** DIRECTIONS FOR THIS TASK **
Please copy each line below that contains the word "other".

*-*-*

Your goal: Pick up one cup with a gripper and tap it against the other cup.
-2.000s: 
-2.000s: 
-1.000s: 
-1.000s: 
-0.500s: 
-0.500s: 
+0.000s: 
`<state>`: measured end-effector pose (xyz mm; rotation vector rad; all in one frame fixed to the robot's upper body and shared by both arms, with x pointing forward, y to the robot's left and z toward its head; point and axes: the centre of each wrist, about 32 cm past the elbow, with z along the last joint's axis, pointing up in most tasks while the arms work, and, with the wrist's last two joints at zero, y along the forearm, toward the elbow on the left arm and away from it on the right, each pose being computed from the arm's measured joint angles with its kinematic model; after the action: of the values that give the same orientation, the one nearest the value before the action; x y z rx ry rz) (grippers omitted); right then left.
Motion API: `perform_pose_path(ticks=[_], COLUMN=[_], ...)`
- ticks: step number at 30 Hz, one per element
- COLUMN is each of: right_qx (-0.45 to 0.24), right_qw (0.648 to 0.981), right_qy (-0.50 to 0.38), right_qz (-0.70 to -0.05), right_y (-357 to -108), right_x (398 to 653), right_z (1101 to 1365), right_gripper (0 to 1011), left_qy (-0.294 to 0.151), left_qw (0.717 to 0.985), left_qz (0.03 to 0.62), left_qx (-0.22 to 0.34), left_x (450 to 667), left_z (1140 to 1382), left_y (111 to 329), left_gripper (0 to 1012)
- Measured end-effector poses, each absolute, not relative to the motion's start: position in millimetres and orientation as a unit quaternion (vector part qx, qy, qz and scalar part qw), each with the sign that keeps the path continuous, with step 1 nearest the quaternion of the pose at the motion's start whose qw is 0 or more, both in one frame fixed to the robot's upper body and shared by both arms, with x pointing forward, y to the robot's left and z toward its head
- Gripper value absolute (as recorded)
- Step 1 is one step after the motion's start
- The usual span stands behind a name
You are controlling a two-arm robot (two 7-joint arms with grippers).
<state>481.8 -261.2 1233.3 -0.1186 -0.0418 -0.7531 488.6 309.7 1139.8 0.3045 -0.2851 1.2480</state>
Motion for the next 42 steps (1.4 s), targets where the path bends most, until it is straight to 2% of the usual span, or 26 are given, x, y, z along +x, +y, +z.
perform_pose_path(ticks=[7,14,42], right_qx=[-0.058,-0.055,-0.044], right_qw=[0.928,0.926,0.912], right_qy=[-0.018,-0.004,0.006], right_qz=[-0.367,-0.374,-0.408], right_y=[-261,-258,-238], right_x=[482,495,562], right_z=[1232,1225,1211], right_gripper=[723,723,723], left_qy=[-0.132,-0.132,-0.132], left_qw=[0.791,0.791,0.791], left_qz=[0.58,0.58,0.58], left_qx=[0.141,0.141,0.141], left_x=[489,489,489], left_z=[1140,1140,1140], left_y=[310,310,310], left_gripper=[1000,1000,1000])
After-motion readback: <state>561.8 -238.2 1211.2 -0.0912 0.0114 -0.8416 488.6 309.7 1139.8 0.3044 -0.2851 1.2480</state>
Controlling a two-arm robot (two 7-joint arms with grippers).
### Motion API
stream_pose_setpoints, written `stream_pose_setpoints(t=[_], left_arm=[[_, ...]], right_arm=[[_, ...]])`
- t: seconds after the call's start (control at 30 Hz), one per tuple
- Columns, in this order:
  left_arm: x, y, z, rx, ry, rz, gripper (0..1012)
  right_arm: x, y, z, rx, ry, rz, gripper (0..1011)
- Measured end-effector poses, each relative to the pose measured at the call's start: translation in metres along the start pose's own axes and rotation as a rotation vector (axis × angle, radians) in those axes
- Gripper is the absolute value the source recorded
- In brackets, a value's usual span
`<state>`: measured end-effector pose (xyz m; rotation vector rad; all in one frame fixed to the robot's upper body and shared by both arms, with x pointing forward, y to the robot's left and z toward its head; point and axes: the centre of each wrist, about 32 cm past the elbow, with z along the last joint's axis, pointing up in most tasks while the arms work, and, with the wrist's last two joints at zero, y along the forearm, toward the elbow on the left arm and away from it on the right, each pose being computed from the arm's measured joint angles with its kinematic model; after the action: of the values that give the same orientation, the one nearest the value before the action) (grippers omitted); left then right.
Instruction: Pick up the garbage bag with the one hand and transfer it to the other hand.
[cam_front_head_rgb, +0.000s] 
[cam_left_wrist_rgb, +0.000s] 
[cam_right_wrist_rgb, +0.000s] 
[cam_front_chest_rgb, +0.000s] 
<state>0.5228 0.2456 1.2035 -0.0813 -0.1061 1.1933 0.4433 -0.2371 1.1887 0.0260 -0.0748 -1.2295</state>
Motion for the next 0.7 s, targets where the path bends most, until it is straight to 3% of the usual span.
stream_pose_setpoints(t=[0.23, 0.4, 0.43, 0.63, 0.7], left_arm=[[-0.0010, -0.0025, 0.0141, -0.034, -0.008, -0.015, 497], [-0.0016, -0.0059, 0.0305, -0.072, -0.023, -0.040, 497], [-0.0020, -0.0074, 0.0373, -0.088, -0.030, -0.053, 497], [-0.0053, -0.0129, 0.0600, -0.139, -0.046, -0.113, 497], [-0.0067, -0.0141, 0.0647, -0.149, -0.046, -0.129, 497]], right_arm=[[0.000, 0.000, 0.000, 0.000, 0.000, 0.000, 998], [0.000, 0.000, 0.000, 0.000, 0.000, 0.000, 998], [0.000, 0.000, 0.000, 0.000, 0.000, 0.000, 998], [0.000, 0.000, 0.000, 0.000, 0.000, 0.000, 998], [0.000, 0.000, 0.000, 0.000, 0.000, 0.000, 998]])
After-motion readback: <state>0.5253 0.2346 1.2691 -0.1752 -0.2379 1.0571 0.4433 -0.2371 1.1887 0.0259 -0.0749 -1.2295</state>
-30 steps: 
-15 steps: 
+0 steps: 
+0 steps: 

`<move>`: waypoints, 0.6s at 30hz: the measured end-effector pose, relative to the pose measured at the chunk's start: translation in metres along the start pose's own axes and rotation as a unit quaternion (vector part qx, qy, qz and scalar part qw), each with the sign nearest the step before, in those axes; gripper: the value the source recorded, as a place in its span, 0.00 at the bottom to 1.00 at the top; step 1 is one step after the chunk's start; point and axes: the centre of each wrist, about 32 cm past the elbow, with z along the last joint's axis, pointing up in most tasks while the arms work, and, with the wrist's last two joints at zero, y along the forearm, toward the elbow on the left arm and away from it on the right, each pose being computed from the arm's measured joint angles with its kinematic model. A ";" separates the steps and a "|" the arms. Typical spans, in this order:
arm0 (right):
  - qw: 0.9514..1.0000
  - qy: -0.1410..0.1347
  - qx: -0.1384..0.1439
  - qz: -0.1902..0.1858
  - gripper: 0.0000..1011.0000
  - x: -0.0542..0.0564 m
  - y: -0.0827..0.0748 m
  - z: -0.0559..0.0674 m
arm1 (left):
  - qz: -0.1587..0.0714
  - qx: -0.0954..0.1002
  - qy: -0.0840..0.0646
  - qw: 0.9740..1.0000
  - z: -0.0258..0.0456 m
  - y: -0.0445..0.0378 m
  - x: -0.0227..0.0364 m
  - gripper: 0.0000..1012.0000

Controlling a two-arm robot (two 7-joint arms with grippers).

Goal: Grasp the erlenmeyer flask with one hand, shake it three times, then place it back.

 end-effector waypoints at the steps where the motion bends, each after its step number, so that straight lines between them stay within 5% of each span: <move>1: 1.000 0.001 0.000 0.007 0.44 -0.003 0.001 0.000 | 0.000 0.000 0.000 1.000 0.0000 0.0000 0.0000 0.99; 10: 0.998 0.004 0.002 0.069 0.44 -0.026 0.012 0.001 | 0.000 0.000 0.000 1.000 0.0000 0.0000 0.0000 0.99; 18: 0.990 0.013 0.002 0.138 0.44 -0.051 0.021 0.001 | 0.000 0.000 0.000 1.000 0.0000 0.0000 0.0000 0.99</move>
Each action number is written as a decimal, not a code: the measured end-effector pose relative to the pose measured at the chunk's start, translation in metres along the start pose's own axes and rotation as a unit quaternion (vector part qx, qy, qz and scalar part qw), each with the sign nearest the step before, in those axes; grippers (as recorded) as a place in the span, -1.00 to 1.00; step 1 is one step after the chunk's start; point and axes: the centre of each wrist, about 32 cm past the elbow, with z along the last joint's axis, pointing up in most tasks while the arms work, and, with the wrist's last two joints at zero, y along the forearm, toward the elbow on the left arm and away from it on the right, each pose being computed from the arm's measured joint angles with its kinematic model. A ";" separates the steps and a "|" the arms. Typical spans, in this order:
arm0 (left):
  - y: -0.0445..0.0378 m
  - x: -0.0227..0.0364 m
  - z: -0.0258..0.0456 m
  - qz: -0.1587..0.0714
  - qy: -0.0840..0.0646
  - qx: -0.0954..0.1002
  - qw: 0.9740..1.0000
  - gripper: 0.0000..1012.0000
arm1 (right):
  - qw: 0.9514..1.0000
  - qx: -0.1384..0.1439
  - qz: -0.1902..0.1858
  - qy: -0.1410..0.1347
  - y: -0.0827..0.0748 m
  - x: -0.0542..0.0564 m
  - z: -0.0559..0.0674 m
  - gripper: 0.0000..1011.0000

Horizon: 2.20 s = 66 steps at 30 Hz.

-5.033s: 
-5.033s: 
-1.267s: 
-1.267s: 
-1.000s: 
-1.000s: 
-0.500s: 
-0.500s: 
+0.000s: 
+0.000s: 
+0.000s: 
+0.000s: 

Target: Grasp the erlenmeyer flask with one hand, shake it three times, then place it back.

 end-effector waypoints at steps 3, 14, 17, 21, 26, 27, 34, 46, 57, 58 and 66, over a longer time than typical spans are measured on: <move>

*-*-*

** WRITTEN ANSWER **
Your goal: Pick up one cup with a gripper and tap it against the other cup.
Instruction: Pick up the garbage bag with the one hand and transfer it to the other hand.

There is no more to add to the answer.